▸ The task: Provide the number of lines in the material below that include the word "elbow", without any accompanying text.
┄┄┄┄┄┄┄┄┄┄
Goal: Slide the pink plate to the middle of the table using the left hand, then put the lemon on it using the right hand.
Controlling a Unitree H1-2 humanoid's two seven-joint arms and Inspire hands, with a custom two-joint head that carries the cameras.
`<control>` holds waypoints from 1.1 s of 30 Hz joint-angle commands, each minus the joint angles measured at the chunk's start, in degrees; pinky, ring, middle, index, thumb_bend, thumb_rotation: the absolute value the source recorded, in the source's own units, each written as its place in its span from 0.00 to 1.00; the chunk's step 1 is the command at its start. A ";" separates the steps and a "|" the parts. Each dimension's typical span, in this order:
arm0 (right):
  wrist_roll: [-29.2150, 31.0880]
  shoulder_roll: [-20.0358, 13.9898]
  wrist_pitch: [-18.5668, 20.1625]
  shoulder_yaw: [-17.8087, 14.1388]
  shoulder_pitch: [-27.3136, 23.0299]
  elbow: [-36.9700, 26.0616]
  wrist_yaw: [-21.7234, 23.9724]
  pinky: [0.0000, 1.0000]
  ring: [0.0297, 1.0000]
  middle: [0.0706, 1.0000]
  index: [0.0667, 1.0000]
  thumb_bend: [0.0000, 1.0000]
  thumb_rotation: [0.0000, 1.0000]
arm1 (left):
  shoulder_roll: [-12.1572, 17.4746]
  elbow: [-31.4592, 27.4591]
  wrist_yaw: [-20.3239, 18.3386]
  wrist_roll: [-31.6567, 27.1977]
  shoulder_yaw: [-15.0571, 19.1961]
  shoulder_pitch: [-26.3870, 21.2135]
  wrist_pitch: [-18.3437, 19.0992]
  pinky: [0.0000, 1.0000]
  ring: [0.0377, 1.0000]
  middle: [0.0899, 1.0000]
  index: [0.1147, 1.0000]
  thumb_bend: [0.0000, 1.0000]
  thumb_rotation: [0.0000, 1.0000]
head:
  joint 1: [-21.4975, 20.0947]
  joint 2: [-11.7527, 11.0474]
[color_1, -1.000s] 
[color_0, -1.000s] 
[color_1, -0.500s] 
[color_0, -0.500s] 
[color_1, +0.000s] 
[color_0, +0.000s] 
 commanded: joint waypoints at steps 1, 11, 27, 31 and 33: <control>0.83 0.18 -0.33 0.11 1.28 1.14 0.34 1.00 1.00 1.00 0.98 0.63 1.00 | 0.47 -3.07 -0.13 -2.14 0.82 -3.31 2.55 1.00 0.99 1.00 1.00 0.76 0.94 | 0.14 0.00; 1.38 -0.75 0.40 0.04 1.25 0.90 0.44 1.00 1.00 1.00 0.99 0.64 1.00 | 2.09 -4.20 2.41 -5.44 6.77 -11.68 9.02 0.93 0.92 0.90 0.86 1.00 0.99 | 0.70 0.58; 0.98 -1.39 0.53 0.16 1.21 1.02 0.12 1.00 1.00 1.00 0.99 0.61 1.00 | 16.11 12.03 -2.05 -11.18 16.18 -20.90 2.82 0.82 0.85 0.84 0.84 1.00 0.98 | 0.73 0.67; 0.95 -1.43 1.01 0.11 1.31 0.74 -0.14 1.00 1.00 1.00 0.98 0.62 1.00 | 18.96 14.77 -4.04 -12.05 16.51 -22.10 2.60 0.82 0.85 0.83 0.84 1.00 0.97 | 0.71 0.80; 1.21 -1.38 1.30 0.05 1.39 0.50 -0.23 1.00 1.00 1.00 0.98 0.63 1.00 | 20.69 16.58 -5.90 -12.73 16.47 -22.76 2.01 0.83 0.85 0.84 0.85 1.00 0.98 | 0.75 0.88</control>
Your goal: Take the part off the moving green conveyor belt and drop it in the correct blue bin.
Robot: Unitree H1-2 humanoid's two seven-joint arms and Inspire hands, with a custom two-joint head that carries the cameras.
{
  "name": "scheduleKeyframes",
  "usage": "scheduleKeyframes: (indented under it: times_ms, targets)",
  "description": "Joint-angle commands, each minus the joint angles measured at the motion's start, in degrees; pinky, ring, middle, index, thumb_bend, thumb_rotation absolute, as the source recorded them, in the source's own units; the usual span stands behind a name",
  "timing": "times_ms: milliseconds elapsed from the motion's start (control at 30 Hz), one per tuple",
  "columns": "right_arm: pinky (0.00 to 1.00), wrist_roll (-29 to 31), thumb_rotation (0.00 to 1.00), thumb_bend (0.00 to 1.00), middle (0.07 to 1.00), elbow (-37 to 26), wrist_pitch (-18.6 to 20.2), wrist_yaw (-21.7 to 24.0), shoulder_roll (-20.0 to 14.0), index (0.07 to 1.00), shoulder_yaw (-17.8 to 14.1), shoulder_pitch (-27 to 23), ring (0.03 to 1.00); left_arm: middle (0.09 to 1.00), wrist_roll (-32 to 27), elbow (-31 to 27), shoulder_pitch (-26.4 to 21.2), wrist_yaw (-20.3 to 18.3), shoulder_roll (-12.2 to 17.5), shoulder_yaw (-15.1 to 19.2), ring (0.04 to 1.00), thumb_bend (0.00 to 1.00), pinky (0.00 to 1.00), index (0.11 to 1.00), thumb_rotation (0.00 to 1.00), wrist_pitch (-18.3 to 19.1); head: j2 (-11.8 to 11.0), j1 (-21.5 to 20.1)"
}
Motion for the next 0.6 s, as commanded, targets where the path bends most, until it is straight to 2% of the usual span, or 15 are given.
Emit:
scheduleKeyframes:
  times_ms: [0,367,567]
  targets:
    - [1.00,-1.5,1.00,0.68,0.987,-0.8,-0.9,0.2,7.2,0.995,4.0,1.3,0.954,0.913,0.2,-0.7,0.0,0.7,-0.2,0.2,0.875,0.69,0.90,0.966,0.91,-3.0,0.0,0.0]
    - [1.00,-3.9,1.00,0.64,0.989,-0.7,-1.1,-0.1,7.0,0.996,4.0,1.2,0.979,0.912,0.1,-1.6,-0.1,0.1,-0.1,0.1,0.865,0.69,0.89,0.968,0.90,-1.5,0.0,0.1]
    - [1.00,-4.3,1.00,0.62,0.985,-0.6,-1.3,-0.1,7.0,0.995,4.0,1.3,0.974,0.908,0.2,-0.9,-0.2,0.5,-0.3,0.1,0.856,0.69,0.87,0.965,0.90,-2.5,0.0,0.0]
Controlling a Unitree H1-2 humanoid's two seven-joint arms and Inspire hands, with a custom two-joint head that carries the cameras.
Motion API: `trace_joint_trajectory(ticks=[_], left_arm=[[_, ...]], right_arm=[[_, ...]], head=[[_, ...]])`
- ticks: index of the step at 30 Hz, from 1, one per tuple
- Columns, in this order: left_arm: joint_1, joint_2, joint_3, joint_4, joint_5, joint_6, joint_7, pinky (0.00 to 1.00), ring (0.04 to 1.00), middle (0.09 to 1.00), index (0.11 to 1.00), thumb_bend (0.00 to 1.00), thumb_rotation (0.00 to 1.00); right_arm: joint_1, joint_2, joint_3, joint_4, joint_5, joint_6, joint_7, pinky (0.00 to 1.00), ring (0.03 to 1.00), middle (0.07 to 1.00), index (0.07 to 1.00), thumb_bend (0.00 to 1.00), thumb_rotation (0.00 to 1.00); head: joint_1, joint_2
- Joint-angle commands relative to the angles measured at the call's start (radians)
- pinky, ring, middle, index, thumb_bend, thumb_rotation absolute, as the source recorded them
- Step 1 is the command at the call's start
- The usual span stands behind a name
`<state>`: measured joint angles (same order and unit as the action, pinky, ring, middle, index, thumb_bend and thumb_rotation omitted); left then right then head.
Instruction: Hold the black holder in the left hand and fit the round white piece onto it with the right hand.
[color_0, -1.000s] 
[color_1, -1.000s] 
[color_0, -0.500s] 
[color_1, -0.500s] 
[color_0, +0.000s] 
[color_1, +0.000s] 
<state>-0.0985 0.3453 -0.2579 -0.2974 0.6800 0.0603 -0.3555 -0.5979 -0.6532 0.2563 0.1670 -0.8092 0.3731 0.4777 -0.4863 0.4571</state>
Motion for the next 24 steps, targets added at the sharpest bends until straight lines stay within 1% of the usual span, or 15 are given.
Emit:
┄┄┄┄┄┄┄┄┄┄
▸ Solution to this task: 3